README's for the individual experiments

FID-Net 2D CA detect

(fidnet) ➜  ~ fidnet ca_detect --help

 Usage: fidnet ca_detect [OPTIONS]

 FID-Net 2D CA detect

╭─ Options ───────────────────────────────────────────────────────────────────────╮
│ *  --infile         PATH  Help text in the original was the same as for         │
│                           con_decouple                                          │
│                           [default: None]                                       │
│                           [required]                                            │
│    --outfile        PATH  Path to the output file.                              │
│                           [default: fidnet_ca_detect.ft1]                       │
│    --help                 Show this message and exit.                           │
╰─────────────────────────────────────────────────────────────────────────────────╯

Note: the decoupler can only work with up to 512 complex points in the 13C dimension. Spectra containing more points than this will be truncated at 512 complex points.

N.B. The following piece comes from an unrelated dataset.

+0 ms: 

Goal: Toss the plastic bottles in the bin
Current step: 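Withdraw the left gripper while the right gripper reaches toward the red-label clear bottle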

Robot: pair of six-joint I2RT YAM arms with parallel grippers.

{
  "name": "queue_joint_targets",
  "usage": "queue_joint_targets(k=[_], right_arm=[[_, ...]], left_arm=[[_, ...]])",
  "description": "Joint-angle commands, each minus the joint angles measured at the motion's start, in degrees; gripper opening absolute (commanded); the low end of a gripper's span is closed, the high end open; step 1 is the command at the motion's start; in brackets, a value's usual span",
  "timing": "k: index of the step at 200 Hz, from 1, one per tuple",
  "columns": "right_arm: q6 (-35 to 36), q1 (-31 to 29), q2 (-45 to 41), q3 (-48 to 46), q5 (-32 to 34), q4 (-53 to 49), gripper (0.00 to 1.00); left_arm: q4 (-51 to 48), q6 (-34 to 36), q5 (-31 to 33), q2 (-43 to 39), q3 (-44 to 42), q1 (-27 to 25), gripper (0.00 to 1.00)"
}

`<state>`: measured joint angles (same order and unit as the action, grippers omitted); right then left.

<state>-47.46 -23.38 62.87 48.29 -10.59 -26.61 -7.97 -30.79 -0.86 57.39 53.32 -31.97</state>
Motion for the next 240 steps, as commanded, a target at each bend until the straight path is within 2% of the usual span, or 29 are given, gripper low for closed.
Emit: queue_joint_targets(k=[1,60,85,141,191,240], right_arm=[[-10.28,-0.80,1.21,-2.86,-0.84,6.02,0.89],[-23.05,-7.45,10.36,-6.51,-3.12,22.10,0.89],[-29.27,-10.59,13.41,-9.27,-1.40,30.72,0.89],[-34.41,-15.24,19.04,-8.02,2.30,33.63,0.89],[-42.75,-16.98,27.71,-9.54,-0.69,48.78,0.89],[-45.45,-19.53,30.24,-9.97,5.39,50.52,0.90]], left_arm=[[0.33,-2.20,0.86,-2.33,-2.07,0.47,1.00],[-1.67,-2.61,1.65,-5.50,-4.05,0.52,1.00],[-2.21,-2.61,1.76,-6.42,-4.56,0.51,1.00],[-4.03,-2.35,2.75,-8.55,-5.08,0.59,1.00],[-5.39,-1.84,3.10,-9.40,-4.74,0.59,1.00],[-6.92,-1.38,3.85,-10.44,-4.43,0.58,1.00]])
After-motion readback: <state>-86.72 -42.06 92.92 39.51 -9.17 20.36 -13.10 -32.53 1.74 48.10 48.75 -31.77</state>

An example antiphase, in-phase (AP-IP) spectrum of T4L99A (test.ft1) is provided in the example folder.

Preparing Data

The input to the DNN must be in nmrPipe format. If using a Bruker spectrometer, the raw FID file (ser) must be converted to nmrpipe format using the DMX flag for FID-Net decoupling to perform correctly.

Prior to input into FID-Net, the direct dimension of the spectrum is phased but the imaginary part is not deleted. The spectrum is then transposed, apodized, zero-filled, phased and Fourier transformed in the indirect dimension. For best results excessive zero-filling in the indirect dimension should be avoided. Typically we would just use 'ZF -auto' in nmrPipe. The spectrum should then be transposed before entry into FID-Net.

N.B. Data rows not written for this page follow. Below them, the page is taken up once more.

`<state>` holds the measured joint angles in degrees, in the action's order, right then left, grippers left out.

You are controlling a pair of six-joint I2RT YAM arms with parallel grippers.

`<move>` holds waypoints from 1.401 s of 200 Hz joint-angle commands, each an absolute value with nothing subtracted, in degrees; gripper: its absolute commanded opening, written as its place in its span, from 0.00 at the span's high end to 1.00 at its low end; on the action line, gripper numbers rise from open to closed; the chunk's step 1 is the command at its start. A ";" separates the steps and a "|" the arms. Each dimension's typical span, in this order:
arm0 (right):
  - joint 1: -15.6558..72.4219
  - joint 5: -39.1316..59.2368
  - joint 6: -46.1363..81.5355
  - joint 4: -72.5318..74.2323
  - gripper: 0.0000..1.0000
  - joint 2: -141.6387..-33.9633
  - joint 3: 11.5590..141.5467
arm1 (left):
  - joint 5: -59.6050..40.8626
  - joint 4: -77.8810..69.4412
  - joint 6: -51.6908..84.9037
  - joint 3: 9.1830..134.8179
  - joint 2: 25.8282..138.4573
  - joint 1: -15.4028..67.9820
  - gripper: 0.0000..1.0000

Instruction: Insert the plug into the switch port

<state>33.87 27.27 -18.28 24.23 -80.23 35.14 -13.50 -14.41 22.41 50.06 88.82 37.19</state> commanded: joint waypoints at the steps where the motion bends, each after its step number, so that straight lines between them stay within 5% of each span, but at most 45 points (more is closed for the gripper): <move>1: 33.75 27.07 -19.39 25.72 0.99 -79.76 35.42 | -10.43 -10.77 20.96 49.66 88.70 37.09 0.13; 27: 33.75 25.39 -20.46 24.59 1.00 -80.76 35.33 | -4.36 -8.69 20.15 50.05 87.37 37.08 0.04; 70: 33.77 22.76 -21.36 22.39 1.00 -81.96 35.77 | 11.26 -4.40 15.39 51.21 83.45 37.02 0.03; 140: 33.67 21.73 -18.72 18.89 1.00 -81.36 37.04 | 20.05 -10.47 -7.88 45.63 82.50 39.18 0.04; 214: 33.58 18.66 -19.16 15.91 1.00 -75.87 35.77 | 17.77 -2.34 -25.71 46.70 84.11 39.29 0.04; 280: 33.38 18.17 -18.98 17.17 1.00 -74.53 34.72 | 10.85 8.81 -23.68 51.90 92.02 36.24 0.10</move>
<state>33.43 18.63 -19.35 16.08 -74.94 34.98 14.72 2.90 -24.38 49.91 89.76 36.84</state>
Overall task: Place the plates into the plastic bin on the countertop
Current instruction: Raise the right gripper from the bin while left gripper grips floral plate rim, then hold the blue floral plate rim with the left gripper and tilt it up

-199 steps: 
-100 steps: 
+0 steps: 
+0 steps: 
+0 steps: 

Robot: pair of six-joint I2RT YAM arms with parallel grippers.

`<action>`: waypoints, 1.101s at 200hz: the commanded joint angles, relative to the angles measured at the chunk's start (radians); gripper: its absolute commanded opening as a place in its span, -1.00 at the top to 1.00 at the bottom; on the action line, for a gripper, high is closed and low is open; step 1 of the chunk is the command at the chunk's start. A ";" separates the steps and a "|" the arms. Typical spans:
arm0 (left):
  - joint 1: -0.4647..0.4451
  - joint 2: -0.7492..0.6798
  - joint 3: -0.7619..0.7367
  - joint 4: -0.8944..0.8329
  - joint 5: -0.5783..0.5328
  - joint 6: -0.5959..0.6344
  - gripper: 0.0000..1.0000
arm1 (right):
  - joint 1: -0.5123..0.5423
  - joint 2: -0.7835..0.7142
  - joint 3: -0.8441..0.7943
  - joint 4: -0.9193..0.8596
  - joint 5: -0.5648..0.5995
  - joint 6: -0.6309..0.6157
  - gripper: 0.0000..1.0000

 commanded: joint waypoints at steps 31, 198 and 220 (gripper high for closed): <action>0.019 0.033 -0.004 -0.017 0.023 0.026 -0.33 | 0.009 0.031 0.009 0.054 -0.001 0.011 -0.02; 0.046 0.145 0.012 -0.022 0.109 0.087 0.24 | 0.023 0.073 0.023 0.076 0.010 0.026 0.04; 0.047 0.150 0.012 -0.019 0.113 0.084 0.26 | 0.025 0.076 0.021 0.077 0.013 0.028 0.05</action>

The input to the DNN must be a 2D in-phase interferogram (i.e. processed in the indirect dimension but not the direct dimension as described above).

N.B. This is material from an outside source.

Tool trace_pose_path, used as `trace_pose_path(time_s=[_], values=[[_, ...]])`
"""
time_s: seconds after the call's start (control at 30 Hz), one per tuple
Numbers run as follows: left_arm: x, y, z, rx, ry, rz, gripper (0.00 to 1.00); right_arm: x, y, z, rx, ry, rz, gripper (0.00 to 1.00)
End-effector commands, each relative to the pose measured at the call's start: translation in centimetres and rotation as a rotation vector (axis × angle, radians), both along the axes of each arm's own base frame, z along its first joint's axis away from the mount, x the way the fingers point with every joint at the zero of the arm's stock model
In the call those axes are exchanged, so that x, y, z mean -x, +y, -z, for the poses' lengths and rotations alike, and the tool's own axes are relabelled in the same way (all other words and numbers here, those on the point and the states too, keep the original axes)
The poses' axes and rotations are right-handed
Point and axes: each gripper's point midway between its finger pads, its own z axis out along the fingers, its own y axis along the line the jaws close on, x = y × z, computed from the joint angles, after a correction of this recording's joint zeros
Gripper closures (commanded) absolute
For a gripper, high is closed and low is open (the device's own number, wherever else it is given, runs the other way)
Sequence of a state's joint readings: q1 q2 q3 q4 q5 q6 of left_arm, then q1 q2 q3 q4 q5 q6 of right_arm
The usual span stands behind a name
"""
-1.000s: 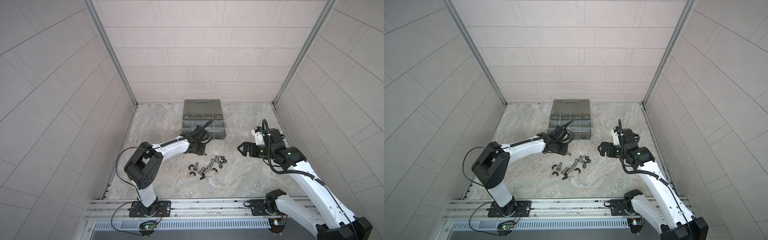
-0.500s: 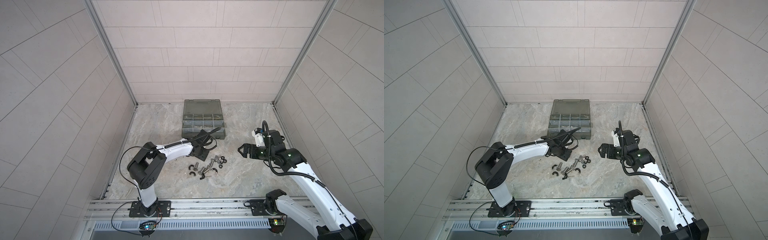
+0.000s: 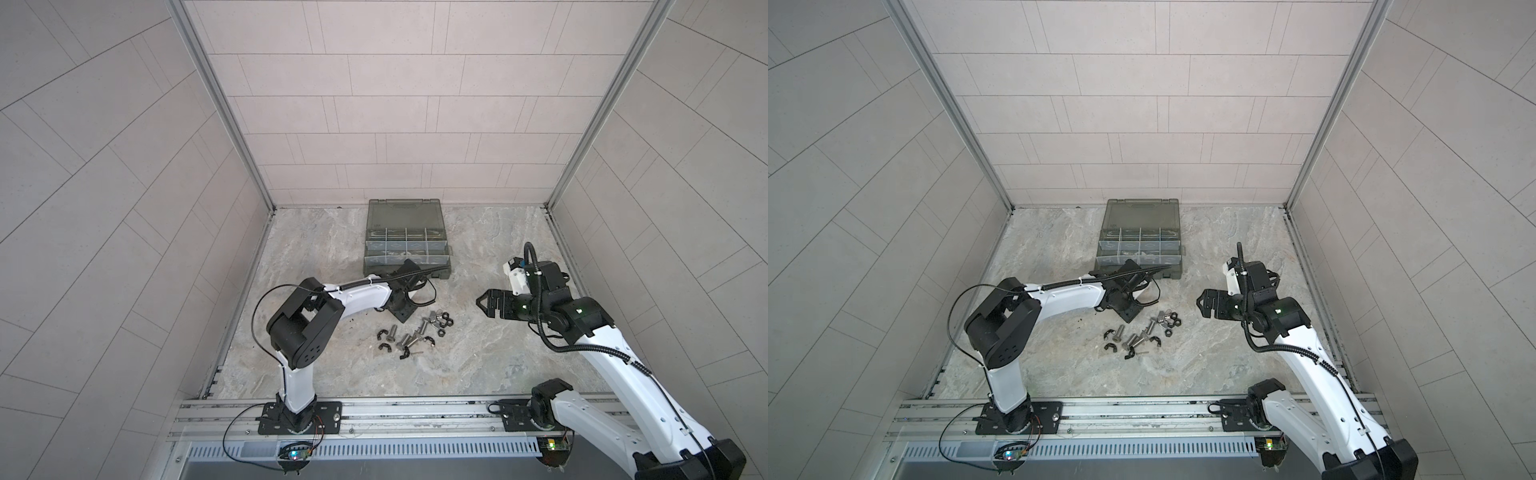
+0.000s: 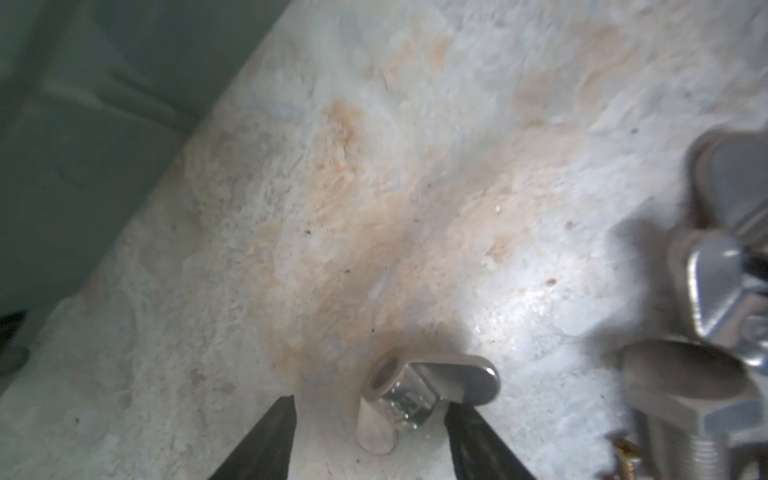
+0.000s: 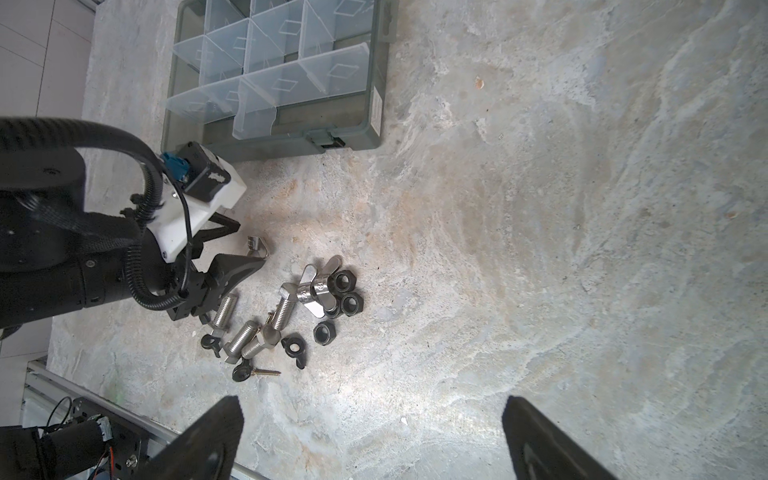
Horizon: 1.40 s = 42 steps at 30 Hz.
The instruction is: Sort the screws and nuts into containers
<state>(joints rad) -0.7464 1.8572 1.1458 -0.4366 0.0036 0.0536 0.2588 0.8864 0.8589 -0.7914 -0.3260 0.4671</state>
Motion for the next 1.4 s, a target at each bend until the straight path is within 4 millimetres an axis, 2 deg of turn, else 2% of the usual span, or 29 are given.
trace_pose_path(time_s=[0.0, 0.37, 0.53, 0.7, 0.83, 0.97, 1.07, 1.2, 1.37], values=[[0.6, -0.2, 0.8, -0.007, 0.033, 0.055, 0.37, 0.5, -0.4, 0.1, 0.019, 0.003, -0.003, 0.01], [0.0, -0.9, 1.1, -0.009, 0.024, 0.102, 0.43, 0.1, 0.0, 0.0, 0.008, 0.016, -0.010, 0.01], [0.0, -1.1, 1.1, -0.011, 0.040, 0.108, 0.67, -0.1, 0.1, -0.1, 0.005, 0.020, -0.010, 0.01], [0.5, -0.9, 1.2, -0.011, 0.062, 0.093, 0.77, -0.3, 0.0, -0.3, 0.000, 0.014, -0.003, 0.01], [0.7, -0.8, 1.0, -0.003, 0.074, 0.070, 0.76, -0.3, 0.1, -0.5, -0.005, 0.011, -0.005, 0.01], [0.7, -0.6, 0.7, -0.004, 0.067, 0.050, 0.69, -0.2, 0.2, -0.4, -0.010, 0.013, -0.010, 0.01], [0.6, -0.4, 0.7, -0.006, 0.059, 0.034, 0.68, -0.1, 0.1, -0.5, -0.010, 0.007, -0.006, 0.01], [0.6, -0.3, 0.6, -0.006, 0.058, 0.020, 0.80, 0.1, 0.0, -0.9, -0.008, -0.002, -0.006, 0.01], [0.4, 0.2, -1.0, -0.019, 0.034, 0.007, 0.83, 0.3, -0.1, -1.4, -0.007, -0.012, -0.008, 0.01]])
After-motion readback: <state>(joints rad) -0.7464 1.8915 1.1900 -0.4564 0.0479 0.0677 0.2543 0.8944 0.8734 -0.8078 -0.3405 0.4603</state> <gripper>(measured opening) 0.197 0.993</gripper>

The output of the DNN can then be processed (apodized, zero-filled, Fourier transformed and the imaginary part deleted) to give the final result. An example (final_proc.com) is provided in the example folder.

FID-Net 2D CON decoupling

(fidnet) ➜  ~ fidnet con_decouple --help

 Usage: fidnet con_decouple [OPTIONS]

 FID-Net 2D CON decoupling

╭─ Options ───────────────────────────────────────────────────────────────────────╮
│ *  --infile         PATH  Input spectra. This is a 2D in phase CON spectra with │
│                           the 13C dimension in the time domain. The 13C         │
│                           dimension should be phased but the imaginary part     │
│                           retained and should not be apodized, zero-filled or   │
│                           Fourier transformed. The 15N dimension should be      │
│                           apodized, zero-filled, phased (the imaginary part     │
│                           deleted) then Fourier transformed. The order of the   │
│                           input dimensions must be 15N, 13C.                    │
│                           [default: None]                                       │
│                           [required]                                            │
│    --outfile        PATH  Path to the output file.                              │
│                           [default: fidnet_con_decoupled.ft1]                   │
│    --help                 Show this message and exit.                           │
╰─────────────────────────────────────────────────────────────────────────────────╯

Note: the 2D CON decoupler can only work with up to 512 complex points in the 13C dimension. Spectra containing more points than this will be truncated at 512 complex points.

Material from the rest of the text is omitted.